- Bicycle Culture by Design: Transforming Copenhagen - Købmagergade in 1973 & 2014

Købmagergade by Kronprinsensgade - looking north

Addendum: Below is the above shot from 1907, in a coloured version. Same angle. Lots of life on the street. No-one choking on car exhaust or diving to safety from vehicles. From the FB group Gamle København.

My heart leapt a little when I discovered a series of photographs taken by a Copenhagener, Finn Lustrup, back in 1973. This series is of Købmagergade - one of the two main pedestrian streets in the heart of the Danish capital. Finn Lustrup, born in Copenhagen in 1951, has a fantastic archive of photo material from the streets of Copenhagen throughout a long period of time. I asked him some questions about why he ended up with his brilliant archive.

"My interest for photography started in 1965, when I recieved a photo album as a confirmation gift. I borrowed cameras until I bought my own in 1972 and my photography really took off.
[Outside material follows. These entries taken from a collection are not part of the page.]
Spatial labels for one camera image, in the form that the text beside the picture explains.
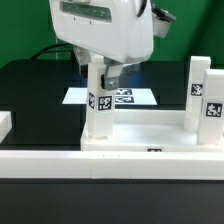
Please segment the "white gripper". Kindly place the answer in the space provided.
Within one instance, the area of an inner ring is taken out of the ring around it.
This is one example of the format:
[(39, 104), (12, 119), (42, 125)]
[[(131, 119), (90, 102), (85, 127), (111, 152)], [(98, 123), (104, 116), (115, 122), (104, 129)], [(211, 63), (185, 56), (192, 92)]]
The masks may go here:
[(57, 37), (75, 45), (83, 78), (88, 77), (89, 51), (106, 57), (105, 90), (119, 87), (122, 63), (146, 61), (153, 52), (150, 0), (49, 0), (49, 5)]

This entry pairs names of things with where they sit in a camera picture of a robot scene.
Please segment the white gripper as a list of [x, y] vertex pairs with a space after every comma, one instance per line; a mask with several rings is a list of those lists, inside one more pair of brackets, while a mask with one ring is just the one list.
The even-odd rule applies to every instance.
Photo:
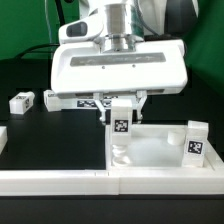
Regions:
[[113, 33], [92, 15], [59, 29], [51, 88], [59, 96], [93, 96], [106, 124], [104, 96], [136, 93], [134, 121], [140, 124], [147, 94], [176, 94], [187, 84], [182, 40], [144, 41], [123, 22]]

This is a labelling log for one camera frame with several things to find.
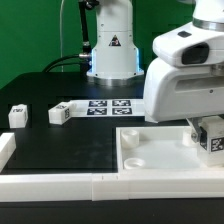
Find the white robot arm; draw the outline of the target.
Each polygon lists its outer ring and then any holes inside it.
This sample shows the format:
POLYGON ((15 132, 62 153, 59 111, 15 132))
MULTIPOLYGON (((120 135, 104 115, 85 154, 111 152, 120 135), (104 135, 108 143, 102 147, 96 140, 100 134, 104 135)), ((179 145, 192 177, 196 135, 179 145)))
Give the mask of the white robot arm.
POLYGON ((224 114, 224 0, 181 0, 195 5, 192 21, 156 37, 156 58, 139 67, 133 43, 132 0, 98 0, 97 44, 87 77, 105 85, 145 75, 145 119, 149 122, 224 114))

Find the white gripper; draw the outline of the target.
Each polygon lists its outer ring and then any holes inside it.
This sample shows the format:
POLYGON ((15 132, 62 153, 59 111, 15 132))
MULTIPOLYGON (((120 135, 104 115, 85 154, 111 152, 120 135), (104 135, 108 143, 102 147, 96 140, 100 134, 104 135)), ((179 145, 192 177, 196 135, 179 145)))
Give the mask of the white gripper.
POLYGON ((201 117, 224 114, 224 76, 212 75, 209 66, 176 68, 156 58, 147 70, 143 101, 146 121, 187 118, 197 143, 201 117))

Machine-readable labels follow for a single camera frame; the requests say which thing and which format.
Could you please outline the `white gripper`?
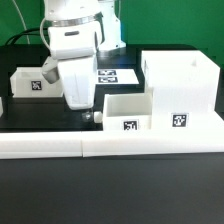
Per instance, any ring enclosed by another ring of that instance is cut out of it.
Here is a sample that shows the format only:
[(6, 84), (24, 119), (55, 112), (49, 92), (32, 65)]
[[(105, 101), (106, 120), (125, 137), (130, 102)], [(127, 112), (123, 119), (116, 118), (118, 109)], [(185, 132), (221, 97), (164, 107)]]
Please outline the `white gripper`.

I was there when the #5 tram line was removed and it was then I really started taking photos. When the tramway network was removed, I focused on buses, but not just the vehicle. It had to be in a street scene because I wanted to record the typical street of the time, since I was equally interested in urban development.
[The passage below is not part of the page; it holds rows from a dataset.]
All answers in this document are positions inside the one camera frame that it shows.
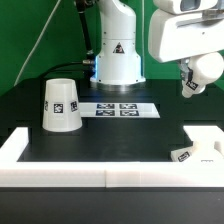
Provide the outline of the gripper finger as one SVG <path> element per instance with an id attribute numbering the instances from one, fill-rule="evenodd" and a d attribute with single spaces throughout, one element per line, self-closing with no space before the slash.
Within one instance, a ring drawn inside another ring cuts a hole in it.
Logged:
<path id="1" fill-rule="evenodd" d="M 189 58 L 181 59 L 178 62 L 178 66 L 181 71 L 181 78 L 183 81 L 191 81 L 193 77 L 193 70 L 188 67 L 189 62 Z"/>

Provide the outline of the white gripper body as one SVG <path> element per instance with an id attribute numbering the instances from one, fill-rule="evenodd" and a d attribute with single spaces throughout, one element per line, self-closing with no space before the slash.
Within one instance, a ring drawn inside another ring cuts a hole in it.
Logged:
<path id="1" fill-rule="evenodd" d="M 224 50 L 224 0 L 153 0 L 148 50 L 159 62 Z"/>

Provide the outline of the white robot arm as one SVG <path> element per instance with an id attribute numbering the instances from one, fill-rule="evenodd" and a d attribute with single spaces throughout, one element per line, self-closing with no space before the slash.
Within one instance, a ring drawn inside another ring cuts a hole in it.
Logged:
<path id="1" fill-rule="evenodd" d="M 224 0 L 153 0 L 148 51 L 158 62 L 175 61 L 182 95 L 204 91 L 224 72 Z M 142 84 L 141 57 L 135 49 L 136 15 L 119 0 L 99 0 L 101 51 L 91 84 L 124 90 Z"/>

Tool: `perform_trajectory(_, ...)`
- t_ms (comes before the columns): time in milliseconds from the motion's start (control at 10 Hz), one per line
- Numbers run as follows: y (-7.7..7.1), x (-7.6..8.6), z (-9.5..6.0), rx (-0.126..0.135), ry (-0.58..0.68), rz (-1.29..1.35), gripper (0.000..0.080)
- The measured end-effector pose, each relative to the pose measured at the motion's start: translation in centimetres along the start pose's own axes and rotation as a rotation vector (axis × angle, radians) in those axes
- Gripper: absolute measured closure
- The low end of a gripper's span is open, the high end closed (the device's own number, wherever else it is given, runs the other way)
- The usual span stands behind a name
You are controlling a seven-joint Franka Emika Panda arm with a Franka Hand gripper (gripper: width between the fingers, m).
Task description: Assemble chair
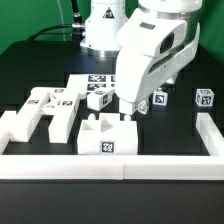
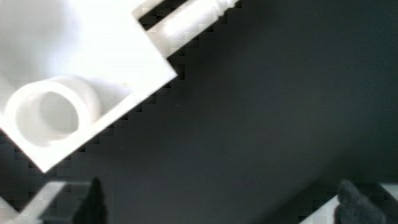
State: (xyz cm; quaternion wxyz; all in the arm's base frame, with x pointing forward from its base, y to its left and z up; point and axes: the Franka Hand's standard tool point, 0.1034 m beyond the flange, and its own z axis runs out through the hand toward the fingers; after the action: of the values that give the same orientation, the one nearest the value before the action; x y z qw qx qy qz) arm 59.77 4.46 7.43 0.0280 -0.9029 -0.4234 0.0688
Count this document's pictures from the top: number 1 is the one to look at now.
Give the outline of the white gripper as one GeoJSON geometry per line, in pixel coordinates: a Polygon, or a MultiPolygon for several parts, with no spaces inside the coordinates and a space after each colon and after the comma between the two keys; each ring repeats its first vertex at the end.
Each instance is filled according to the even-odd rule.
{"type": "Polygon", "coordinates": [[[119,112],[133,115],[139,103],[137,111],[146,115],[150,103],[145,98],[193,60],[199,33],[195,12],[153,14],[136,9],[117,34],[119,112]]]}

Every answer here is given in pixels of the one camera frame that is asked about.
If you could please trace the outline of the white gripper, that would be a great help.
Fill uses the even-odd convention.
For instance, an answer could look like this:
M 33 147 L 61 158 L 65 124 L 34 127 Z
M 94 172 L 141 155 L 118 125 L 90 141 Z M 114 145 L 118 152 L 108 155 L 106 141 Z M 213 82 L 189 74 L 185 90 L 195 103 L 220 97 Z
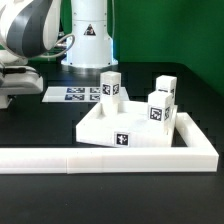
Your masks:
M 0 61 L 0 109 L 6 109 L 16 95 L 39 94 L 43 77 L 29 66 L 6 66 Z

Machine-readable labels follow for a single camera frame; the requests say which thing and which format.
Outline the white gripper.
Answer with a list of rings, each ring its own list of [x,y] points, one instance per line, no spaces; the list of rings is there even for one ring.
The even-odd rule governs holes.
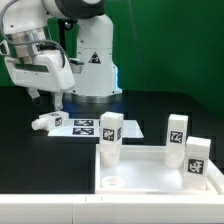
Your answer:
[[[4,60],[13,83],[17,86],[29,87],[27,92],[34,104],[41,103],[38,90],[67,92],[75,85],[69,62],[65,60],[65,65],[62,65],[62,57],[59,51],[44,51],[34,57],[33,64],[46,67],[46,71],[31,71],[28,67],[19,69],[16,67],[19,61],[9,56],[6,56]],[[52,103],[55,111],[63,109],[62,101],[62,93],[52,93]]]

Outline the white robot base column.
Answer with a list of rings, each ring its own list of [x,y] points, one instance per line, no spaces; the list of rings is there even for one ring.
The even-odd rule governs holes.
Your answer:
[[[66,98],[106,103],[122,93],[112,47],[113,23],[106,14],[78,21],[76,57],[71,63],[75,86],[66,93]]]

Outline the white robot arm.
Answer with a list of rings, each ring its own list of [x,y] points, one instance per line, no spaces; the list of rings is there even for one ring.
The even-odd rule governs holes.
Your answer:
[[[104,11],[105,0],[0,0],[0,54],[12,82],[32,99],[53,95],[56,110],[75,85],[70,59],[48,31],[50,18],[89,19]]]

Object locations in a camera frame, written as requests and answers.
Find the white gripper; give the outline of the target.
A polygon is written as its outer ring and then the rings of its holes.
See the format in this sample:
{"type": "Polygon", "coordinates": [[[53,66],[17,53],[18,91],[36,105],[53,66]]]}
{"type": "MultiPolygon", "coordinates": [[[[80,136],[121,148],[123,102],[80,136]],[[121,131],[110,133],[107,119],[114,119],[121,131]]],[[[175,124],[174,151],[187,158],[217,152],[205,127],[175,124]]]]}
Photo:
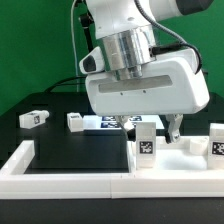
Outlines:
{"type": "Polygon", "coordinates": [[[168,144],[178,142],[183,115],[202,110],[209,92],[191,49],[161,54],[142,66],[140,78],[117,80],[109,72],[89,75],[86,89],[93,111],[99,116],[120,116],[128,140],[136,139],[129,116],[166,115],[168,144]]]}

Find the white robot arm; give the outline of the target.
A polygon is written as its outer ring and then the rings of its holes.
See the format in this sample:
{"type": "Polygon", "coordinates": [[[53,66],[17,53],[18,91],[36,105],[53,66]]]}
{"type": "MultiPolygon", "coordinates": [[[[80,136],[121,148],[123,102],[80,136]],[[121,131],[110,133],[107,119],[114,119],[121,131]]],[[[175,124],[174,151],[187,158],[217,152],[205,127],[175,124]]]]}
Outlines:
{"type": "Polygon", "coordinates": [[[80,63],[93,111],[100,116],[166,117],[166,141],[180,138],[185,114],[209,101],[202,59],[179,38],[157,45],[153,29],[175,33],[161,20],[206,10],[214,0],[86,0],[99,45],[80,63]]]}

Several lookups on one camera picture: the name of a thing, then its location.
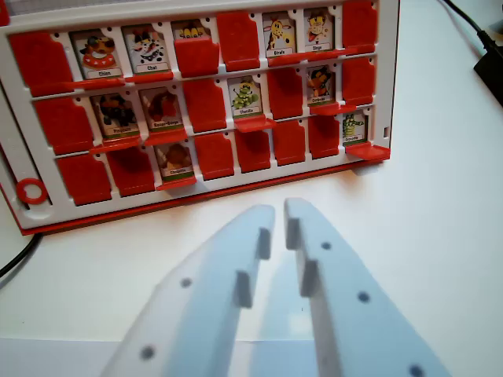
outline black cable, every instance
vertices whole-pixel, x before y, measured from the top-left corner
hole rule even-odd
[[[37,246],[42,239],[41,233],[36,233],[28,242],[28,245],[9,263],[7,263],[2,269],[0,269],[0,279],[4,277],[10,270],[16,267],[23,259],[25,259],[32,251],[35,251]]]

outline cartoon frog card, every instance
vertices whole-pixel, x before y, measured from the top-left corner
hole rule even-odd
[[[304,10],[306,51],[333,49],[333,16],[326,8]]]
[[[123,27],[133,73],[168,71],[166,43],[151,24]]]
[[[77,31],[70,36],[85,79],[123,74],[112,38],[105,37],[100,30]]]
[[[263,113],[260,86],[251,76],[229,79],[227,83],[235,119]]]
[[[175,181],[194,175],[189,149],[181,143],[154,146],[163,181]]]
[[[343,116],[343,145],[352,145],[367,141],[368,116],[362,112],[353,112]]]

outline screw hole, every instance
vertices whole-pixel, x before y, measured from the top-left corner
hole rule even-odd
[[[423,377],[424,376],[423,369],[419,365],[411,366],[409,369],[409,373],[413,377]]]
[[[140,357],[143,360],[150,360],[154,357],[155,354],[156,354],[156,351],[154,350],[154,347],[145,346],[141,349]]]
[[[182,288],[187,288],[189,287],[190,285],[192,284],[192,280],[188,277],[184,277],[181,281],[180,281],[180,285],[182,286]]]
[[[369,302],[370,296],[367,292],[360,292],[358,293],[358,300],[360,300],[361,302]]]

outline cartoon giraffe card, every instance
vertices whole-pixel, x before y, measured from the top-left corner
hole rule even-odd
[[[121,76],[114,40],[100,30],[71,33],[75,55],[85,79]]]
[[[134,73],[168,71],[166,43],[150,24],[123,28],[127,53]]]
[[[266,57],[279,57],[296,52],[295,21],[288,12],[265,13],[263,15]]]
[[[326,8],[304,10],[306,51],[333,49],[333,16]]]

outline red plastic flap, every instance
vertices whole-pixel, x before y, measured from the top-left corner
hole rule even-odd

Between 1972 and 1990 I must have taken a couple thousand photos all over Copenhagen and the surrounding area, and often in places where some sort of urban development was underway. Preferably before, during and after. I believe I have filled a gap in the urban development of the city because when the trams disappeared, everyone who was photographing them did, too. So I was rather alone with my camera at that time. I moved to Veksø in 1984 and took far fewer photos of Copenhagen. I have, however, followed the development of Veksø from a small, unknown town to a larger urban area and, with a co-author, I've published a book about the development of Veksø. I still photograph regularly".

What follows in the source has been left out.